Work request —
When a line in the listing below contains the word "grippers", return a copy of that line.

Data shown —
=-=-=
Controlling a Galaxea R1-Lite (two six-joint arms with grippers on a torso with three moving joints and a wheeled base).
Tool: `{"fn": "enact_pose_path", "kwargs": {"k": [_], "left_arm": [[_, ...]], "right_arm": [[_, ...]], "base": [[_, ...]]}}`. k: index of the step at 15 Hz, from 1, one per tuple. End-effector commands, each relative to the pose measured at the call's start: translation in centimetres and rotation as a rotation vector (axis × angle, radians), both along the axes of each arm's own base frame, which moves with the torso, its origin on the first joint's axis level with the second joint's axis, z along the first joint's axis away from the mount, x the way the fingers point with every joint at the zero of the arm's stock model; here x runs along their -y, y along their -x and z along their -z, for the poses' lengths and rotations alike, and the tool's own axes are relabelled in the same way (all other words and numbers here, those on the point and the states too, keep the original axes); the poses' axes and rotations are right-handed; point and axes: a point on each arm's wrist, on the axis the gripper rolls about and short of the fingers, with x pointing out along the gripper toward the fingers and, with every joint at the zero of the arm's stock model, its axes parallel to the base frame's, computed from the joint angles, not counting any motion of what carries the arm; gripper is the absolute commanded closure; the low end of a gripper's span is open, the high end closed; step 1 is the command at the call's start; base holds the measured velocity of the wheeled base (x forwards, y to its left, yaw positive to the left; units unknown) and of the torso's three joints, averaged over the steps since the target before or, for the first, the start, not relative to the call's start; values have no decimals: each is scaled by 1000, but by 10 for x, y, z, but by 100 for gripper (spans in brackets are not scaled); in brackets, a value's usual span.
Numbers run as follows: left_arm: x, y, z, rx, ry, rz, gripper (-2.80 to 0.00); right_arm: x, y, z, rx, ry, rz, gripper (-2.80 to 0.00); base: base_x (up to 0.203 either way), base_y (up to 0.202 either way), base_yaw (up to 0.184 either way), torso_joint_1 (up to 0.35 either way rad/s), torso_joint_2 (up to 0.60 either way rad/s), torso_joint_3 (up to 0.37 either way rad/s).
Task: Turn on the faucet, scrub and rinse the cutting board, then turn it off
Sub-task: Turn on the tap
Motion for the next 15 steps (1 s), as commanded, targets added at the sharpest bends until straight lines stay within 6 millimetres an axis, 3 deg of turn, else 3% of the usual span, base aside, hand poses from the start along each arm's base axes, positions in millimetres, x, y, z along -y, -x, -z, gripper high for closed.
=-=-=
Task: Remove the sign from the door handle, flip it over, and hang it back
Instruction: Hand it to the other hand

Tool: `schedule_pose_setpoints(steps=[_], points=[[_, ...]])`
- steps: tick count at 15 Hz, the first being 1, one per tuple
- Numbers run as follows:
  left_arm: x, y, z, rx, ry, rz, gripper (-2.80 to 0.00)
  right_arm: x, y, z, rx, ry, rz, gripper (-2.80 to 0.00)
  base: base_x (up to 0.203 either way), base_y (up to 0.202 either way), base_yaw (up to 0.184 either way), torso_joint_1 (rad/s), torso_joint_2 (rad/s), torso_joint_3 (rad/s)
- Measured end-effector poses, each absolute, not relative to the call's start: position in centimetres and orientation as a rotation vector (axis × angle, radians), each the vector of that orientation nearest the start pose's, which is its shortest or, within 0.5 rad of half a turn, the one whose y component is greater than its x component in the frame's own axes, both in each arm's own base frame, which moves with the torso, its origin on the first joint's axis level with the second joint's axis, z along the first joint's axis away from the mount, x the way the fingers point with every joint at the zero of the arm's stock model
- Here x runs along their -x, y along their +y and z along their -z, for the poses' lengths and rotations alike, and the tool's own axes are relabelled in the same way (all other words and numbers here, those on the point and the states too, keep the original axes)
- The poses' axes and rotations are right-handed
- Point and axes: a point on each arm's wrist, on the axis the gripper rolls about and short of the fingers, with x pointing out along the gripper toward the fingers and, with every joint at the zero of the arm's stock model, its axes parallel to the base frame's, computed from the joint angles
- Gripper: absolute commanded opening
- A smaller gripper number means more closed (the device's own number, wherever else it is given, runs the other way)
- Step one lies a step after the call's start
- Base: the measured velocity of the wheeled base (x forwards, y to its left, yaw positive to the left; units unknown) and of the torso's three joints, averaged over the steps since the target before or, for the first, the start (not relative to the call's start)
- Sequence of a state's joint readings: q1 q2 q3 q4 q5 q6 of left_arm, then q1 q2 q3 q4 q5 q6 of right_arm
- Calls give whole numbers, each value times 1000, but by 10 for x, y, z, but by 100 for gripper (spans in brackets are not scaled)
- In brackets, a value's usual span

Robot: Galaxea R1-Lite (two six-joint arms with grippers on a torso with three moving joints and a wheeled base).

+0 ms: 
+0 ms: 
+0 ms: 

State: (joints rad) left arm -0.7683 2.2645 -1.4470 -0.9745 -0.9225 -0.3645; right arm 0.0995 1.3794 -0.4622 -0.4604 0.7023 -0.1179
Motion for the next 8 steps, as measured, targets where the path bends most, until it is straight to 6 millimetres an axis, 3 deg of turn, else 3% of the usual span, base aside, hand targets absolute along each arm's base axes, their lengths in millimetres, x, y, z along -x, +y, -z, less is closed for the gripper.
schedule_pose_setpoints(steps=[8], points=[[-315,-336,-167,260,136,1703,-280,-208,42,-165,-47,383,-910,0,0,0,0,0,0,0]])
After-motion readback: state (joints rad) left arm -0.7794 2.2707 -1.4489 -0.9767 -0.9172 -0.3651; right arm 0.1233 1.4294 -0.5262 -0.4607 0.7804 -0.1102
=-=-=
Answer for this exercise —
Controlling a Galaxea R1-Lite (two six-joint arms with grippers on a torso with three moving joints and a wheeled base).
Robot: Galaxea R1-Lite (two six-joint arms with grippers on a torso with three moving joints and a wheeled base).

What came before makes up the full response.